Harmonious and humane, the sculptures of this lost African city have a greatness that any civilisation would recognise.
In his television series Civilisation, the great Kenneth Clark speaks of Raphael. Standing in the Raphael rooms in the Vatican, he admits that on first sight they can seem insipid, and quotes Sir Joshua Reynolds, who acknowleged the same problem. Reynolds warned his students that when they finally reached Rome they might find Raphael’s frescos disappointing, but urged them to persevere until they did find them beautiful and moving. It’s a lovely moment – you half expect Clark to say he finds Raphael a complete bore. But he doesn’t. “Well,” he says with a beatific smile, “I’ve spent a lifetime doing just that. And can I tell you it is worth it.”
Recently, in responding to other comments posted here, I wrote that art is soft stuff, demanding a subjective response. That is true, in part, but it is not the whole truth.
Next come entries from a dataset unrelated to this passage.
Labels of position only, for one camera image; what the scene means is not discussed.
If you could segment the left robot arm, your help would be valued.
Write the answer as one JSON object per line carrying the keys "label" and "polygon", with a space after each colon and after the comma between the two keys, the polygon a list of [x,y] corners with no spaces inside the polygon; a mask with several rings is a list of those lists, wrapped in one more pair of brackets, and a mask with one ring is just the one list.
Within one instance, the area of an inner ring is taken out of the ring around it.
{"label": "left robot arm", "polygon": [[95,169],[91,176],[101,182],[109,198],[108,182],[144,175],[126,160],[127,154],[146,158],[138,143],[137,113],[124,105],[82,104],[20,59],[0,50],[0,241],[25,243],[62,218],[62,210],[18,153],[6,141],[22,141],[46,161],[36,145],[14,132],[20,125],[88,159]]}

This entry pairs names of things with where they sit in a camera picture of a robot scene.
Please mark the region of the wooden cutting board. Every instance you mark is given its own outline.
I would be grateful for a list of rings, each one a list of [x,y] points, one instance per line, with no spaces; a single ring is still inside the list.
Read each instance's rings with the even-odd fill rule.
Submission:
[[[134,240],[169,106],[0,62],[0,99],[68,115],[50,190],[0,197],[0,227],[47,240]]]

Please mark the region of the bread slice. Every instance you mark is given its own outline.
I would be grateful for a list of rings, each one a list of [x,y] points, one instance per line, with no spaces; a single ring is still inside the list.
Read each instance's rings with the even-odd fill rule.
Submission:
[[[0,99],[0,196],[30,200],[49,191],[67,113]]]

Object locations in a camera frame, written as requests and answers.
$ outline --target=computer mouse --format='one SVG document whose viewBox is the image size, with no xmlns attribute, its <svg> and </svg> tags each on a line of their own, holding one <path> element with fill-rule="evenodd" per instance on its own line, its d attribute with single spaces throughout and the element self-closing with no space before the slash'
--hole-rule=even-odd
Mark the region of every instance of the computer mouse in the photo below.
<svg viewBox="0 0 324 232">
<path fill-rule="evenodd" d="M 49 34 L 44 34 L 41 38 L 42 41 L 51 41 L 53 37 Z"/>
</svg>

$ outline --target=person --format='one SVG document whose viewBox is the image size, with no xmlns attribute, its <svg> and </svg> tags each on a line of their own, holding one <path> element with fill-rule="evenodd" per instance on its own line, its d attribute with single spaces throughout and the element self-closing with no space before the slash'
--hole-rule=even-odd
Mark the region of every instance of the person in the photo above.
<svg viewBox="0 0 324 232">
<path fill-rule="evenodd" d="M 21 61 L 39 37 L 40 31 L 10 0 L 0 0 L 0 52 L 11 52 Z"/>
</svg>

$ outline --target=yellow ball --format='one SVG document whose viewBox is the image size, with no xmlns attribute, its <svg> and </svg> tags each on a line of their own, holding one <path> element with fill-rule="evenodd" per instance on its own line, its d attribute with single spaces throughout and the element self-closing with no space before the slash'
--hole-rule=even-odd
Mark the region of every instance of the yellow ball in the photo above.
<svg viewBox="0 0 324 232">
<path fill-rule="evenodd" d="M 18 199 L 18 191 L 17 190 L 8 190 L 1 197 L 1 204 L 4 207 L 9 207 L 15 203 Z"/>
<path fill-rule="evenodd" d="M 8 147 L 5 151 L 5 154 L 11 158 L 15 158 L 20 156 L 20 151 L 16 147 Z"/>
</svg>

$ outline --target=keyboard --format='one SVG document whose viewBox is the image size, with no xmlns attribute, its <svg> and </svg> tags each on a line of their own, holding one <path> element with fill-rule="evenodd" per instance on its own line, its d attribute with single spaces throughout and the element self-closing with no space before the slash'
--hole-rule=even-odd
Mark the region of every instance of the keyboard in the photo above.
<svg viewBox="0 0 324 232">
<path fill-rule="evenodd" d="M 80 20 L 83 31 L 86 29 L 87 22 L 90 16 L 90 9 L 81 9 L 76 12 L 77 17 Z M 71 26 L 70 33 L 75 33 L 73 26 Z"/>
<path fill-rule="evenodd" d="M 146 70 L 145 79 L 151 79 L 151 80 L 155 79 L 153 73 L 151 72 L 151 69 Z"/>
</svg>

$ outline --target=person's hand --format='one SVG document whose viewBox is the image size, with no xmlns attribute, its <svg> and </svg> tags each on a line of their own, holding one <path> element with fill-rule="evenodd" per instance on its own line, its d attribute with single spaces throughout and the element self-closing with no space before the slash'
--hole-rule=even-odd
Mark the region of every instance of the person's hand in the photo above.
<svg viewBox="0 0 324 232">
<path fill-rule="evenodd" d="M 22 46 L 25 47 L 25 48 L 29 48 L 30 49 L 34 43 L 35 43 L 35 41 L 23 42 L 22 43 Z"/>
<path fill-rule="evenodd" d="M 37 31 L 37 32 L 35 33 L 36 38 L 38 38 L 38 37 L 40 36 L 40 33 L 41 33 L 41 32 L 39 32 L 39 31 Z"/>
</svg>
The more correct statement would be: most art that we encounter demands a subjective response from us, which is very much a product of our reaction; but there is a type of art whose greatness pre-exists and survives us, and whose authority makes our like or dislike of it seem irrelevant.
This kind of art is classic art – classic because it seems to exemplify such clear values, to address such fundamental cognitive faculties, that its merit is absolute, and a failure to be moved by it is, essentially, our own failure.